● **Work to be completed**
In the data that follows, find the line containing "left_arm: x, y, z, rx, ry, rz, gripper"; then quote that line and every line after it, exactly, through the last one.
____
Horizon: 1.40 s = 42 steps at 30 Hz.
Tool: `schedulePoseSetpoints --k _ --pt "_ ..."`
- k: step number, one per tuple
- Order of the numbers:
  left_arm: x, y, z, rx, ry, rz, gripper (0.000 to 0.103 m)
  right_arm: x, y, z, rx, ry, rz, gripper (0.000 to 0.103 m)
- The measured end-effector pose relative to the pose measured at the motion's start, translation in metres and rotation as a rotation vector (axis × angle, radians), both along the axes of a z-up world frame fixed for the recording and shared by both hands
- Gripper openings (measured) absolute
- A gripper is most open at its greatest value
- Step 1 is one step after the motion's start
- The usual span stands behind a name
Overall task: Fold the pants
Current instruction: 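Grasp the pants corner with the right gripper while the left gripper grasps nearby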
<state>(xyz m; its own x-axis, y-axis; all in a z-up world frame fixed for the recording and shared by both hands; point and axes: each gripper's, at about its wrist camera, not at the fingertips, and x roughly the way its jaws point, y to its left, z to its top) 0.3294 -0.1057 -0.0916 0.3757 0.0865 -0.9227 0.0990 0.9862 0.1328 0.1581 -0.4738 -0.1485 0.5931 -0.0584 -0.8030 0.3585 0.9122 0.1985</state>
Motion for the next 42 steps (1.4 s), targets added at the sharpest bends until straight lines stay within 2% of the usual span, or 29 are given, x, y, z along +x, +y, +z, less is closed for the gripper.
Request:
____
● **Solution to the problem**
  left_arm: x, y, z, rx, ry, rz, gripper (0.000 to 0.103 m)
  right_arm: x, y, z, rx, ry, rz, gripper (0.000 to 0.103 m)
- The measured end-effector pose relative to the pose measured at the motion's start, translation in metres and rotation as a rotation vector (axis × angle, radians), both along the axes of a z-up world frame fixed for the recording and shared by both hands
- Gripper openings (measured) absolute
- A gripper is most open at its greatest value
- Step 1 is one step after the motion's start
- The usual span stands behind a name
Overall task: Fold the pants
Current instruction: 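Grasp the pants corner with the right gripper while the left gripper grasps nearby
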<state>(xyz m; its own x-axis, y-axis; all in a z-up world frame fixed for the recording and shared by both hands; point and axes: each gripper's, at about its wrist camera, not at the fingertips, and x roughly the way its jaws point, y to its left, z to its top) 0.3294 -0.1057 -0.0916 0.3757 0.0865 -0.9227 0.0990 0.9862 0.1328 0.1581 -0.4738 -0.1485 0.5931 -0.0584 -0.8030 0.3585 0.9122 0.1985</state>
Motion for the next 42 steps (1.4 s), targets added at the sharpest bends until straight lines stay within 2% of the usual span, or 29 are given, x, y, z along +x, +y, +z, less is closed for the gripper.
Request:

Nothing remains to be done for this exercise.